_PROBLEM_: The response should consist solely of the lines running from the line with "Select black cable." to the end of the data, retyped exactly.
** SOURCE INFORMATION follows **
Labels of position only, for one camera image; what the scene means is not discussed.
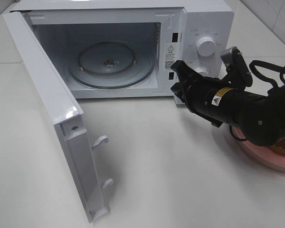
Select pink speckled plate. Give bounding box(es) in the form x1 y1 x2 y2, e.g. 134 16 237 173
229 125 285 174

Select white microwave oven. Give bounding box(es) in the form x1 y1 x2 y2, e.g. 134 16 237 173
9 0 234 99

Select white microwave door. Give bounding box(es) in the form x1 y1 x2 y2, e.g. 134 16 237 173
3 11 114 222

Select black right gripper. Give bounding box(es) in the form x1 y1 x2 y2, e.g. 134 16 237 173
171 60 228 127

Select white upper power knob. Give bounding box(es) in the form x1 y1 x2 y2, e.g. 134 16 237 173
196 36 216 57

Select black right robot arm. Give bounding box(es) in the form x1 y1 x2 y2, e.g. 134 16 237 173
171 60 285 146

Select black cable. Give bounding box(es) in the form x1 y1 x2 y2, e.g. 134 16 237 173
248 59 285 89
** End of SOURCE INFORMATION **
_ANSWER_:
Select black cable. Give bounding box(es) in the form x1 y1 x2 y2, e.g. 134 16 237 173
248 59 285 89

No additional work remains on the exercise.